_Goal of the exercise_: Work out how many lines of the listing hold the string "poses". Answer with that number alone.

_Source material_:
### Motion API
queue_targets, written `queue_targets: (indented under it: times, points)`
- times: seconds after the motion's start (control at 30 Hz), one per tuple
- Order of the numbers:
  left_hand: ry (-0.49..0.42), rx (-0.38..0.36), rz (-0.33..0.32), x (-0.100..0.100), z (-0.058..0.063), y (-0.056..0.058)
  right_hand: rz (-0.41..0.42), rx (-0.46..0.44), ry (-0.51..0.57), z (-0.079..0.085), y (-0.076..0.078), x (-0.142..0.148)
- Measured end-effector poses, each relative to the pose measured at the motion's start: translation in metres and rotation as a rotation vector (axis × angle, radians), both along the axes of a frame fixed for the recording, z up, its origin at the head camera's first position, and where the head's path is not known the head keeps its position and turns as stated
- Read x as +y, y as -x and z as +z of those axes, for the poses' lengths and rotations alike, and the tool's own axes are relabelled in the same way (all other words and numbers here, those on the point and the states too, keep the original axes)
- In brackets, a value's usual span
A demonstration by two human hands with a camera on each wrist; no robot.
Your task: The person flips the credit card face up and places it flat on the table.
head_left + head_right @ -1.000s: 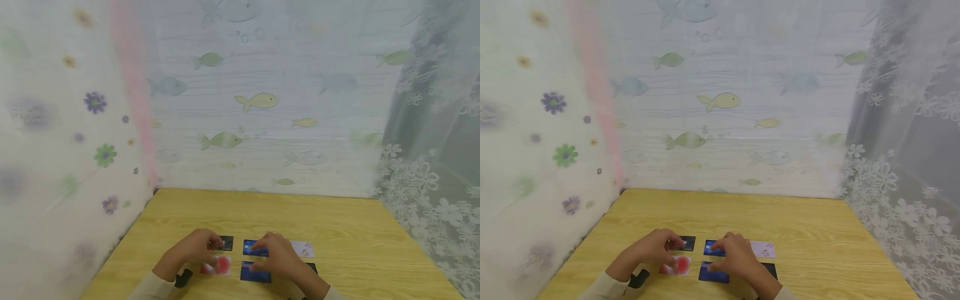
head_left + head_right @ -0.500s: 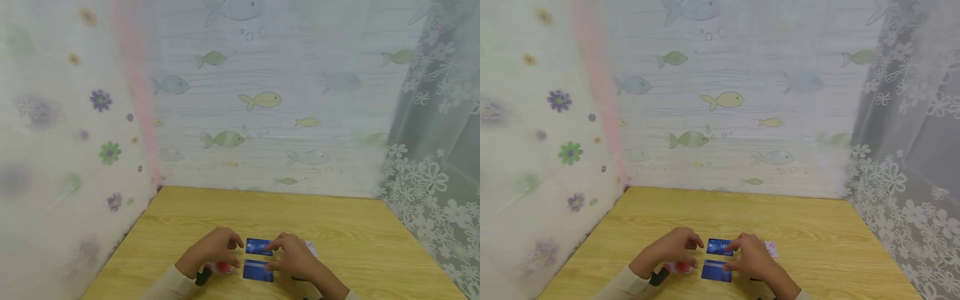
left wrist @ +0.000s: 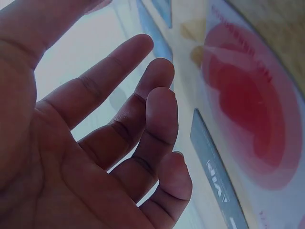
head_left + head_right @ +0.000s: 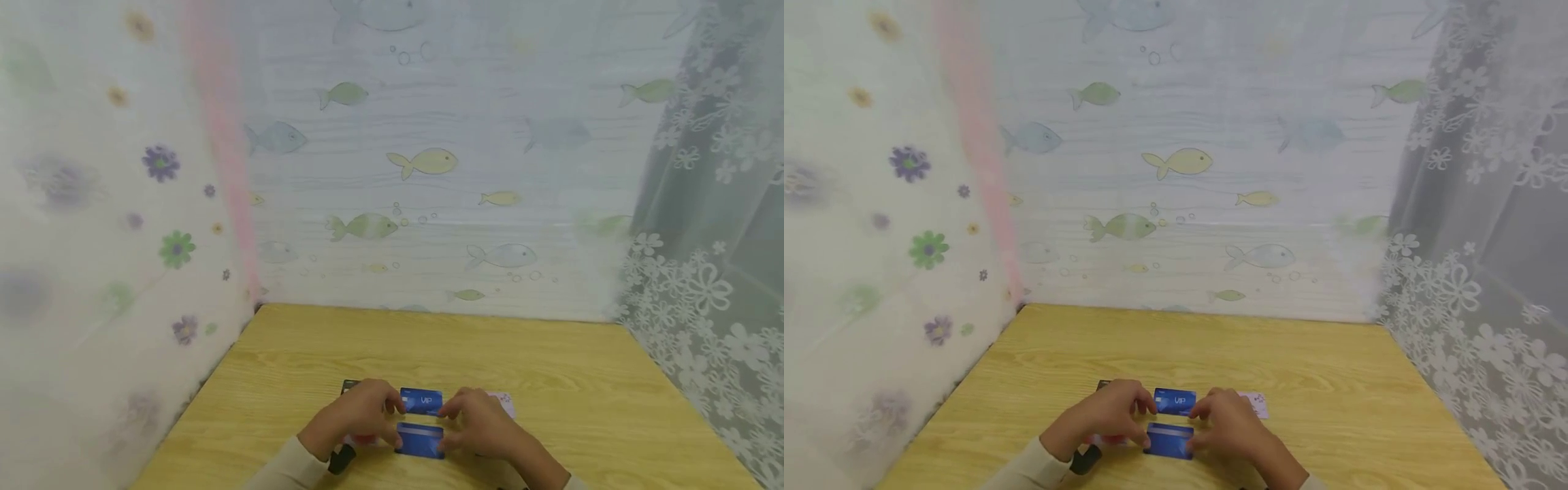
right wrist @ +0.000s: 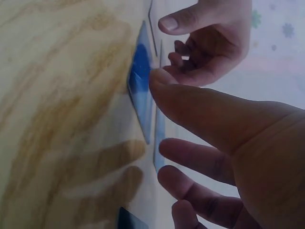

_Worked solution_: 2